For more than a decade, women’s Relief Society leaders were invited to sit on the stand facing the pews during Sunday services among some Latter-day Saint congregations in the San Francisco Bay Area. It was an uncontroversial tradition until October, when an area president of The Church of Jesus Christ of Latter-day Saints ordered an end to the practice.

The move felt arbitrary to many members and was made without consulting any of the women affected, all of whom were devout believers. After a Salt Lake Tribune story about the edict, many women in the region and across the country are writing letters to church headquarters in Salt Lake City, explaining why the tradition had been good for women in a church governed by men as a sign of inclusion and gender equity.

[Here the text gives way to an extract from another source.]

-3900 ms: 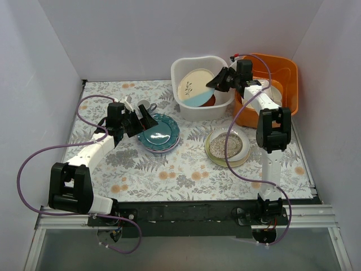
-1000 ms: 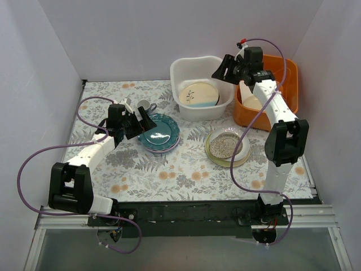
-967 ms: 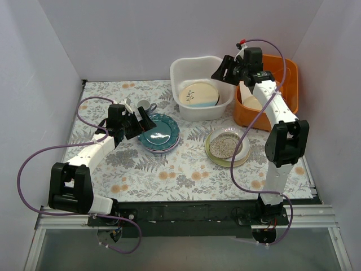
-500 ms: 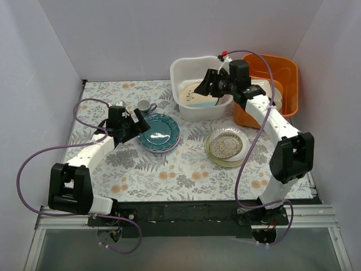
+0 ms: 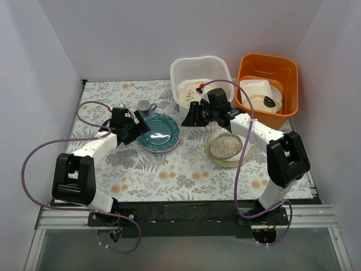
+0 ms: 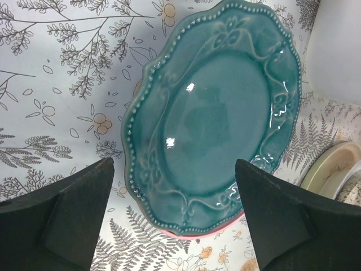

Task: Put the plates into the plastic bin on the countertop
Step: Pick up the plate at the center of the board.

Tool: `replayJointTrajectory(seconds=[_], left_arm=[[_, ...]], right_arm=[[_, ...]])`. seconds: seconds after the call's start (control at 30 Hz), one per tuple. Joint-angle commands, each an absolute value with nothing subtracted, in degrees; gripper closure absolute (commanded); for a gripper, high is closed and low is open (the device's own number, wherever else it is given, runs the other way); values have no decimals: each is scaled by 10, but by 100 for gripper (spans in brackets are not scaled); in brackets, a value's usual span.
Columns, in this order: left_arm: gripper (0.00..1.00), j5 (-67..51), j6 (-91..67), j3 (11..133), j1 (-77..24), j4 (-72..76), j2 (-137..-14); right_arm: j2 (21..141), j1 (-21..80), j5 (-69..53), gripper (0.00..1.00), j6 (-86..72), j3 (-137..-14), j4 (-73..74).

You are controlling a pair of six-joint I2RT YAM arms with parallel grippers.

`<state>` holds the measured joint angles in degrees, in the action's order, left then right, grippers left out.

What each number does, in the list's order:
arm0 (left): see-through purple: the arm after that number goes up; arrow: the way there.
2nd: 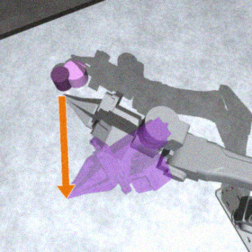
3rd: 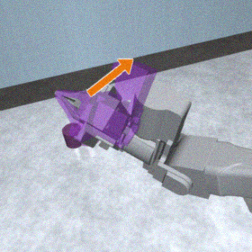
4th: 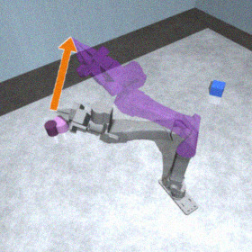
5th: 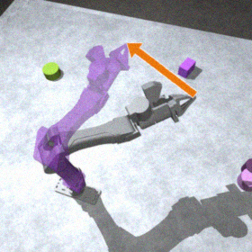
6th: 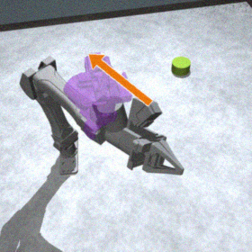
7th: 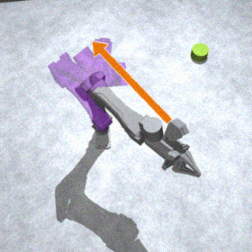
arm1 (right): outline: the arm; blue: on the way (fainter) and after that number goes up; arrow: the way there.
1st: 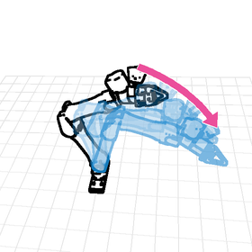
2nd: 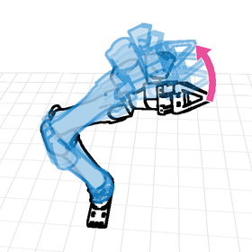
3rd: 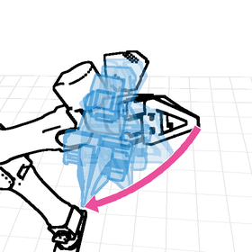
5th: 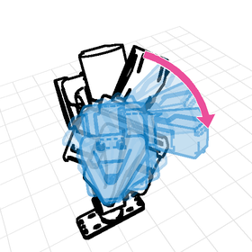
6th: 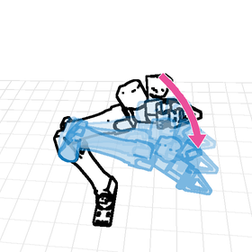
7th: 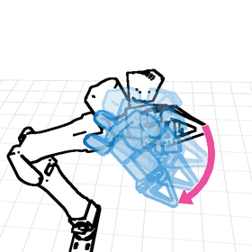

On this week’s show, we discuss this issue with two women who have felt the impact personally: Amy Jensen, who has served as a Young Women leader in Lafayette, Calif., and Laurel McNeil, a current Relief Society president in Sunnyvale, Calif. One solution, they suggest, to bring uniformity to Latter-day Saint services: Invite women’s leaders to sit on the stand in congregations across the globe.